The mission of Bigelow Aerospace "is to build the buildings...to be occupied by geniuses that can do really interesting things in those buildings...and these buildings just happen to be in space," Bigelow explained. "We want to facilitate what the dreams of people are, whether they are national dreams or corporate ambitions."
"These buildings just happen to be in space." Fascinating.

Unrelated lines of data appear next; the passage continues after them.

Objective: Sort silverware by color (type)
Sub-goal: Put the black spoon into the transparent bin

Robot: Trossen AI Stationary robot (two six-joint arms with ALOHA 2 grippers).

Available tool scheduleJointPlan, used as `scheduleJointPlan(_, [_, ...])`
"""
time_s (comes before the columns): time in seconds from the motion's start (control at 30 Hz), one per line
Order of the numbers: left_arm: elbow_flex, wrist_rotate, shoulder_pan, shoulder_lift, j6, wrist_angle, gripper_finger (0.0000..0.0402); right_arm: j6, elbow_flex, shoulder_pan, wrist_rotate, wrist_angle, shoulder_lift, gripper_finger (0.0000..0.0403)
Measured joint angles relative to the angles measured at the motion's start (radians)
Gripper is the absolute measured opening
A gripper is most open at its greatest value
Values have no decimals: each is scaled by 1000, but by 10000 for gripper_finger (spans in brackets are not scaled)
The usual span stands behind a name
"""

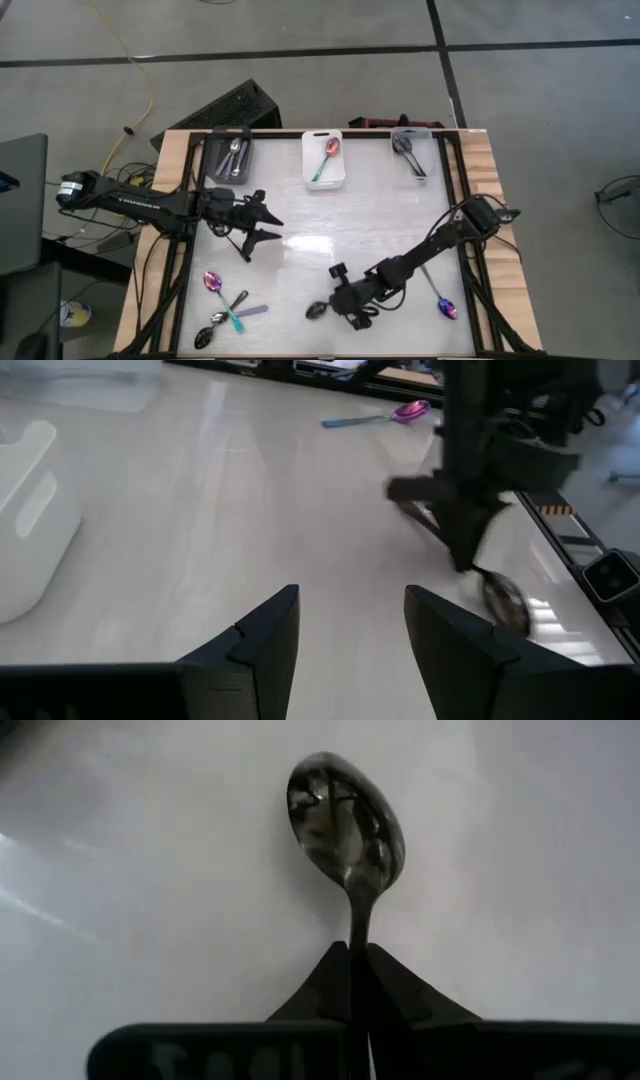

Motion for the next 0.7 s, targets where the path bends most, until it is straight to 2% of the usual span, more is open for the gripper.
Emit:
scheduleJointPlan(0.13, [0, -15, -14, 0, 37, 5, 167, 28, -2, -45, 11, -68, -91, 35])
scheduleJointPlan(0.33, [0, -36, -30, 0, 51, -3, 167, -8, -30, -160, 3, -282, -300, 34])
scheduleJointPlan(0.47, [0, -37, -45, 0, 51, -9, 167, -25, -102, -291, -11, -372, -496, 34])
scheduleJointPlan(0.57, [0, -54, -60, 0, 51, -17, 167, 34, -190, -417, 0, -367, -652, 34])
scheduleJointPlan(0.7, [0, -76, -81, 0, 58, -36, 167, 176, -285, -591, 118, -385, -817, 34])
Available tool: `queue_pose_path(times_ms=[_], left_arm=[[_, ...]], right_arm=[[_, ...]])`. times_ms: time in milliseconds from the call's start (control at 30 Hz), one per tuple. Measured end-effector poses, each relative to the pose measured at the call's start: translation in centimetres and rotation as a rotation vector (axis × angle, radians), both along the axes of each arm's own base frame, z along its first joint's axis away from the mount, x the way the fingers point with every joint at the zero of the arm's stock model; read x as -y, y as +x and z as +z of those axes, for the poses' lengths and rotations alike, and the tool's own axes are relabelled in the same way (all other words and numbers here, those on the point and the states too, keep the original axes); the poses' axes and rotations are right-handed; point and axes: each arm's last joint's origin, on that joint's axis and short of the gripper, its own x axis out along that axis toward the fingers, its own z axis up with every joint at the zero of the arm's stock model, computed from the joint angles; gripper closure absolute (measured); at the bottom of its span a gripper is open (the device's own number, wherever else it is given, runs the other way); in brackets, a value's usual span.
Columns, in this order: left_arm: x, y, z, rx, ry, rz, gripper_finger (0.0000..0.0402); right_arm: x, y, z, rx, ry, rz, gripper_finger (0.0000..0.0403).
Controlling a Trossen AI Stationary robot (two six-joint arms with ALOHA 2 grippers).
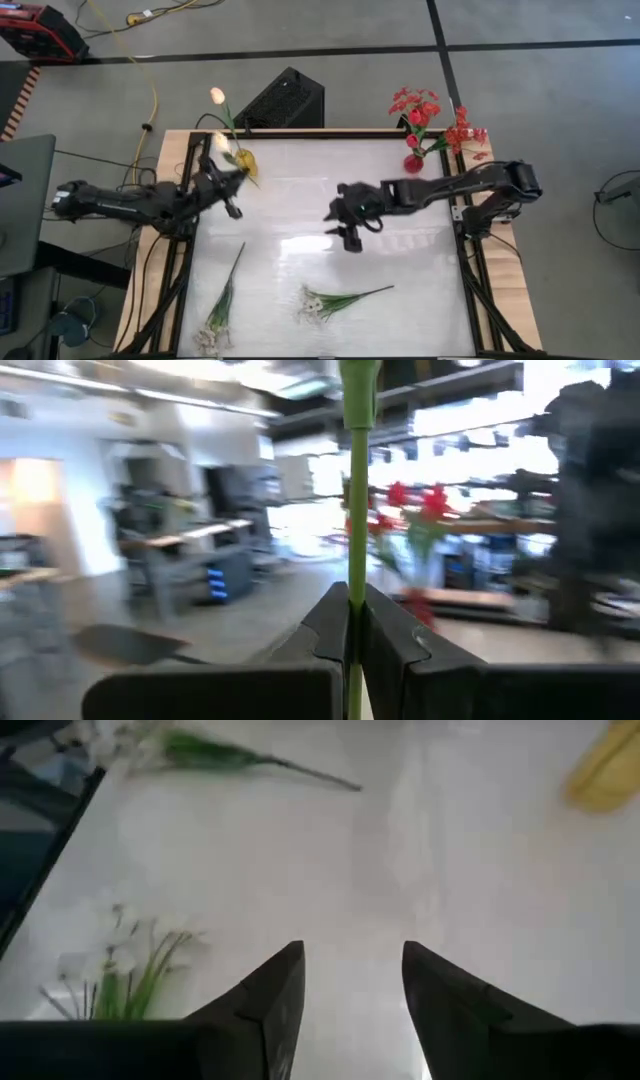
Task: Sort flowers into vase by color
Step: Put the yellow flower into the yellow vase
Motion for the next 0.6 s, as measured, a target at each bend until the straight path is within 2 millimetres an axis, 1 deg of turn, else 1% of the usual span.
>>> queue_pose_path(times_ms=[133,267,333,467,600], left_arm=[[-1.2,-1.1,0.5,0.027,0.019,0.131,0.0401],[-2.6,-1.7,0.5,0.016,0.025,0.253,0.0401],[-3.5,-1.8,0.3,-0.013,0.029,0.307,0.0401],[-5.3,-1.7,-0.5,-0.072,0.014,0.34,0.0401],[-6.7,-1.9,-0.8,-0.055,-0.018,0.352,0.0401]], right_arm=[[-1.5,-1.0,-2.6,0.079,0.001,0.047,0.0225],[-2.4,-1.5,-4.5,0.145,0.011,0.075,0.0238],[-2.8,-1.6,-5.1,0.179,0.016,0.086,0.0242],[-3.3,-1.8,-5.9,0.199,0.021,0.102,0.0248],[-3.5,-2.0,-6.3,0.213,0.034,0.101,0.0251]])
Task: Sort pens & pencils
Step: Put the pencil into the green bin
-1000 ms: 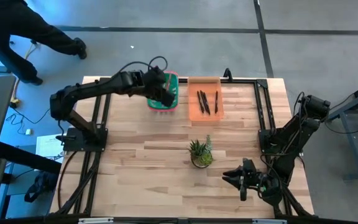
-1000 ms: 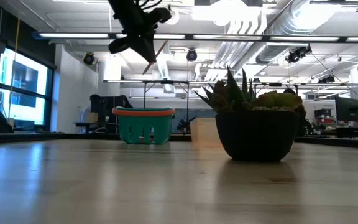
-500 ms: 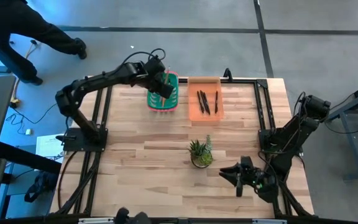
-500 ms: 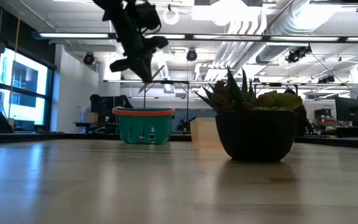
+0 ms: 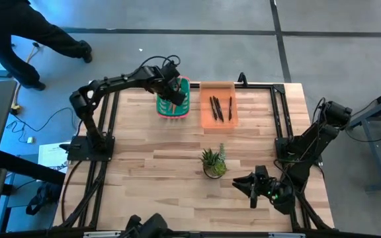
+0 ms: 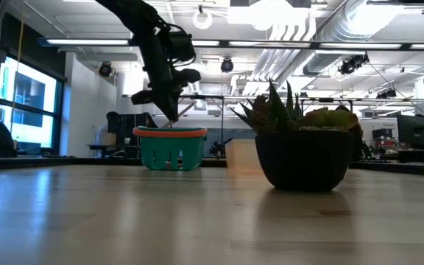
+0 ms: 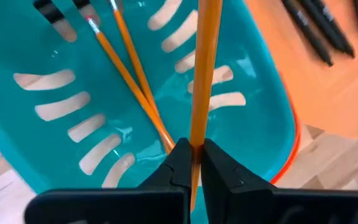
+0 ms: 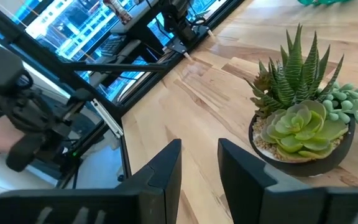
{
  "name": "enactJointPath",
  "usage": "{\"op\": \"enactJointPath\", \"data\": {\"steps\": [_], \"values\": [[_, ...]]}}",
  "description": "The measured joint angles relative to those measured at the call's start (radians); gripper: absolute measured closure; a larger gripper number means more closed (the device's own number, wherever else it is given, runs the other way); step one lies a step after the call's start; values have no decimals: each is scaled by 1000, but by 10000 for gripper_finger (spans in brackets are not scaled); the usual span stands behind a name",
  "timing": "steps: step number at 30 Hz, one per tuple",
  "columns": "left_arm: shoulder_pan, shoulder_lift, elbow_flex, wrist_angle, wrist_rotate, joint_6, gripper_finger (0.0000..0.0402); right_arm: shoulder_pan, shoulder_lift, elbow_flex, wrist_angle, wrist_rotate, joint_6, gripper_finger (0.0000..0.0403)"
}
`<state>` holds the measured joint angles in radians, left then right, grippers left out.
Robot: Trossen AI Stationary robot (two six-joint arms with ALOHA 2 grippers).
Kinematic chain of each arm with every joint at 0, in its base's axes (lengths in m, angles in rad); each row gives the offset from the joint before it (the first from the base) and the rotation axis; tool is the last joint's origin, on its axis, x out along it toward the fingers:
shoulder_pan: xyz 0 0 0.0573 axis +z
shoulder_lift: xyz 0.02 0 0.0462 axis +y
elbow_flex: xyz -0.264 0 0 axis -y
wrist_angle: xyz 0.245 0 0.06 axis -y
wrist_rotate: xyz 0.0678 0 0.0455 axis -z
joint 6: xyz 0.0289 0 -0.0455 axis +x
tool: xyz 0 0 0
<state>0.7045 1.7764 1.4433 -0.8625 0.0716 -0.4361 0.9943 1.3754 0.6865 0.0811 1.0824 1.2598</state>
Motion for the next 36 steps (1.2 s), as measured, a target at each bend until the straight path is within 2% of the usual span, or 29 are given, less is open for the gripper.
{"op": "enactJointPath", "data": {"steps": [13,20,36], "values": [[4,68,1,-4,-4,51,401,0,0,0,6,0,23,306],[31,105,0,-60,11,62,401,0,0,0,6,0,23,306],[82,109,1,-101,58,70,401,0,0,0,6,0,42,306]]}}
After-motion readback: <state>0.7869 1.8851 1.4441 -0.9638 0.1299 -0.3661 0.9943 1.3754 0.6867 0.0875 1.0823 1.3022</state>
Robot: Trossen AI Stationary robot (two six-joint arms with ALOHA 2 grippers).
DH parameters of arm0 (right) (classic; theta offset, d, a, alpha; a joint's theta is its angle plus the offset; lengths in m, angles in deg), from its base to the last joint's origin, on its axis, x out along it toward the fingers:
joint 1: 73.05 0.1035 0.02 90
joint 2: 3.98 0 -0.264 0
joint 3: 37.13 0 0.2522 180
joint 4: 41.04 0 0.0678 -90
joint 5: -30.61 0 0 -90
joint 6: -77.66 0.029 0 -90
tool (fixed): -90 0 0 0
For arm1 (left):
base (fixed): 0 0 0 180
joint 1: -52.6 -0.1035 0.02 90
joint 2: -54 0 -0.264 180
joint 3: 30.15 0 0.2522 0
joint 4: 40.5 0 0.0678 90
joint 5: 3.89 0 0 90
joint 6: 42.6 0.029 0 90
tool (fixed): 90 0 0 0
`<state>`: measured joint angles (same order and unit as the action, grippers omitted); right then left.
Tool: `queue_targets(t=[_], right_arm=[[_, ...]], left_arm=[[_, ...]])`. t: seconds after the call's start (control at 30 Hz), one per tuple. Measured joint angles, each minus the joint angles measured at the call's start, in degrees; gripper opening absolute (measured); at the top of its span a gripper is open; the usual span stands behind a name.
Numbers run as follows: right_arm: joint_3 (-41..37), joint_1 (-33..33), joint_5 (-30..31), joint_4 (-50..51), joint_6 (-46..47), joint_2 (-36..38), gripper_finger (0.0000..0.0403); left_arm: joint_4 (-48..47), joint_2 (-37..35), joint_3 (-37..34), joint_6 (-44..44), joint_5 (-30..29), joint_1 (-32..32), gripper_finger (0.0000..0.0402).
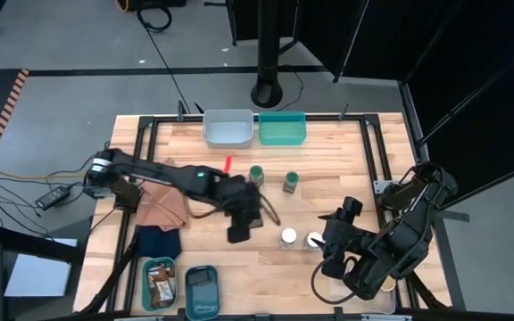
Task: Sort spices by type
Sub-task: Put the black spice can into the blue bin
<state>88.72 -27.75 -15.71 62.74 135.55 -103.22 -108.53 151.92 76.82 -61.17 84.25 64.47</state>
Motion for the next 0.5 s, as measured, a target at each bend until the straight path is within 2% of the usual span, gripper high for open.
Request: queue_targets(t=[0.27, 0.5], right_arm=[[0.0, 0.03, 0.13, -0.02, -0.57, 0.0, 0.0274], [0.0, -0.04, 2.43, -0.01, -1.48, 0.0, 0.0274]], left_arm=[[-7.22, -9.3, 0.0, -12.87, -4.01, 9.73, 0.0133], [-7.92, -11.44, 0.0, -25.38, -6.49, 20.87, 0.0134]])
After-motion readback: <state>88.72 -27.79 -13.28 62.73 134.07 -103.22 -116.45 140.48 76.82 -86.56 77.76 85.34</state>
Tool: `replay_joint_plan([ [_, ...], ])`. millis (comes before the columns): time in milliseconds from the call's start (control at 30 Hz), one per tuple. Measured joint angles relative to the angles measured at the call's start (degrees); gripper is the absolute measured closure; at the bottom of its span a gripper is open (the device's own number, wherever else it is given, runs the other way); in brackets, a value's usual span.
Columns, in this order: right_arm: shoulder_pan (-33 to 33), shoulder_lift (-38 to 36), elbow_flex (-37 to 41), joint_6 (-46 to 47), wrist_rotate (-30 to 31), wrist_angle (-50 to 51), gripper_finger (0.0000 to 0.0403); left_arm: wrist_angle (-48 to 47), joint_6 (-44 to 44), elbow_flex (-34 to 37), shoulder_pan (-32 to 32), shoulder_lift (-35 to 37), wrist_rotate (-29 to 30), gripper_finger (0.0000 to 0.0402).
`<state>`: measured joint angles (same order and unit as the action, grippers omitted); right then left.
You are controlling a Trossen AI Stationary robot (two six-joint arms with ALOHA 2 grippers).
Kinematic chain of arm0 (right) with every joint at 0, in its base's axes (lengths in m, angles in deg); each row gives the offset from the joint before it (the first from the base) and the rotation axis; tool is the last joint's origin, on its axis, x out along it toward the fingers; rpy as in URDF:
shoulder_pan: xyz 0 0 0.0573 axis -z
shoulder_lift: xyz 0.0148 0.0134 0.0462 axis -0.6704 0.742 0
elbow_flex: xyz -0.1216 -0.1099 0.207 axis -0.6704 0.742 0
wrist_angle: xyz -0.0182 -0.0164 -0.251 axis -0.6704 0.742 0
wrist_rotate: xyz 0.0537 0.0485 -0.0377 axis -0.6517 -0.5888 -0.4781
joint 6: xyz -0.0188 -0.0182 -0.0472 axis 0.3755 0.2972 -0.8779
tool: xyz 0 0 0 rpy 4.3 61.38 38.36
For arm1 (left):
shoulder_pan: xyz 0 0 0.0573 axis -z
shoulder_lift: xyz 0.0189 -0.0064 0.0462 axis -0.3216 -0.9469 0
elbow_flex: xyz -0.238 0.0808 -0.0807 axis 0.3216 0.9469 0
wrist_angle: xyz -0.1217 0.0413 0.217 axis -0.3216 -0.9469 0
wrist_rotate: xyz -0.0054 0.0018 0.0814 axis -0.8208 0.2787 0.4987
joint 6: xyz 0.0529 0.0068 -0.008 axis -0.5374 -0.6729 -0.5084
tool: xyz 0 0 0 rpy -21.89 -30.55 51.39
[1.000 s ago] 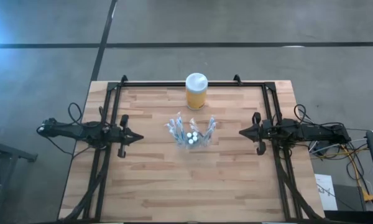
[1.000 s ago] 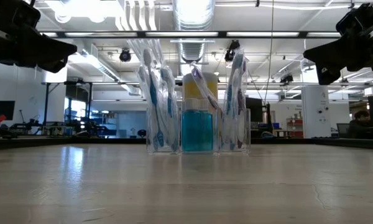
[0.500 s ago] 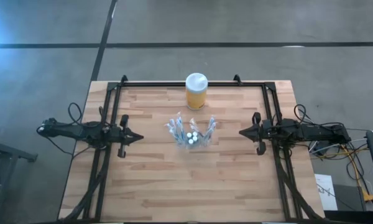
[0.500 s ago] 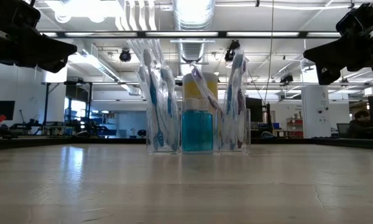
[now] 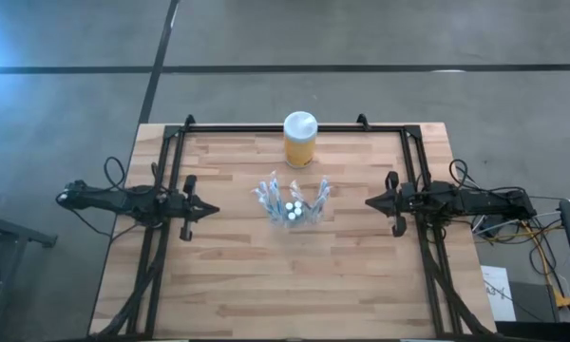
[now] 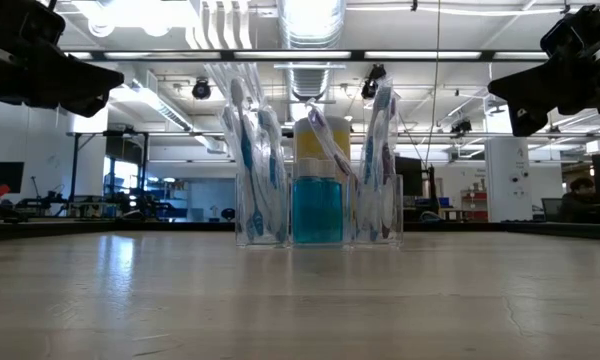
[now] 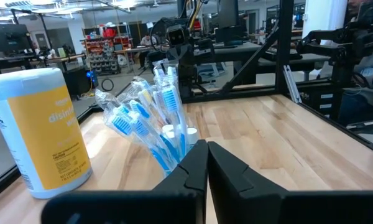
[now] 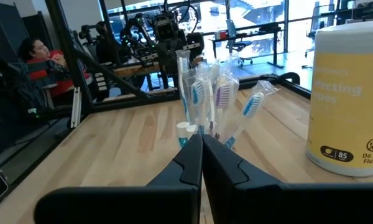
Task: Pick & Place toothbrushing station
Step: Return to Home Position
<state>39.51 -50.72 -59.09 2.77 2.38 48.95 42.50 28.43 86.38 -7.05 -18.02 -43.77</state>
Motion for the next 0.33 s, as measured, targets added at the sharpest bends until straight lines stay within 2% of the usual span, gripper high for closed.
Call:
replay_joint_plan([
  [333, 0.0, 0.0, 0.0, 0.0, 0.0, 0.0, 0.0394, 0.0, 0.0, 0.0, 0.0, 0.0, 0.0, 0.0388],
])
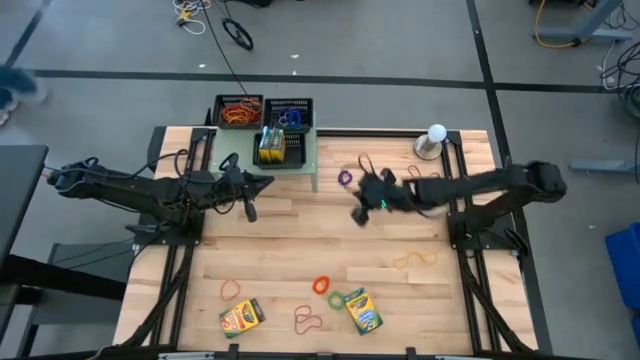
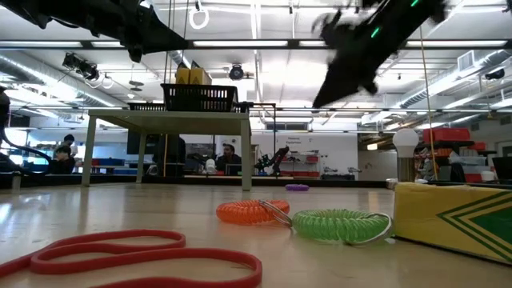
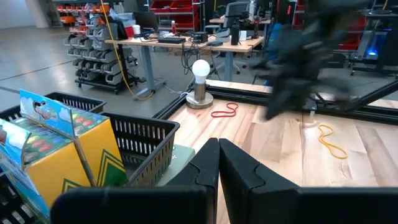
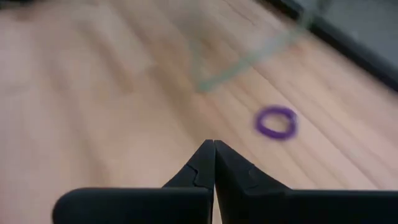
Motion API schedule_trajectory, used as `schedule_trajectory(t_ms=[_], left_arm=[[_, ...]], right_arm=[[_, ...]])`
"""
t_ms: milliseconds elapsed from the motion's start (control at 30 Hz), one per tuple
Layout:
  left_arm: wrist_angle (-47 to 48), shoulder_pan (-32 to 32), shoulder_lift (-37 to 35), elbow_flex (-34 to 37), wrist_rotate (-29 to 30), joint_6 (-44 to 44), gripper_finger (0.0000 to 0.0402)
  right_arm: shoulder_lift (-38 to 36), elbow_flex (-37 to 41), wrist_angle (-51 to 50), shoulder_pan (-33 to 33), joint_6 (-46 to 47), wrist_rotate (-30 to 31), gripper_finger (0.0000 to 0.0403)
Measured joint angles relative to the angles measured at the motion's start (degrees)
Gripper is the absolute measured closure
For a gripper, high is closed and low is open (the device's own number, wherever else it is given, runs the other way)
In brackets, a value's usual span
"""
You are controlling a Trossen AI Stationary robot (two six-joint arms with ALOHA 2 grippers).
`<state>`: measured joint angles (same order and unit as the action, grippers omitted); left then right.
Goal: Pick & Place Office Desk Supplies
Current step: Put the violet spring keychain into the top right black bin on the shelf
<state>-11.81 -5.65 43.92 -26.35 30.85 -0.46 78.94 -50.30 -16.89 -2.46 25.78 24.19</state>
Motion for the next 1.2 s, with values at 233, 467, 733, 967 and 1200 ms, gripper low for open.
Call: schedule_trajectory(t_ms=[233, 467, 733, 967, 1200], left_arm=[[0.03, 0.00, 0.00, 0.00, 0.00, -0.01, 0.0383], [0.04, 0.00, 0.02, 0.00, -0.02, -0.01, 0.0383], [0.04, 0.00, 0.02, 0.00, -0.02, -0.01, 0.0383], [0.04, 0.00, 0.02, 0.00, -0.02, -0.01, 0.0383], [0.04, 0.00, 0.01, 0.00, -0.02, -0.01, 0.0383]], right_arm=[[10.09, 0.00, 7.71, 18.68, 2.90, -17.33, 0.0360], [20.65, 0.02, 12.79, 24.92, 7.53, -17.43, 0.0286], [25.78, -0.15, 18.28, 24.82, 9.39, -13.61, 0.0268], [26.50, -0.09, 17.12, 24.05, 9.36, -11.06, 0.0309], [26.51, -0.09, 16.11, 24.57, 6.50, -10.92, 0.0340]])
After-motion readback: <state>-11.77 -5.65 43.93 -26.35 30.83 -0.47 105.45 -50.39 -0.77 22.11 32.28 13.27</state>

So taken separately the Royal Society shindig, the new Space Rush, the seizure of the ancient texts from the Iraq/Babylon museums, and the massive sci-fi blitz at the multiplexes may not mean much. Or the fact that the Vatican- which, after all, just recently got around to admitting Galileo's theories were sound- is all of a sudden so fascinated with ET

Taken together? That's a whole different story.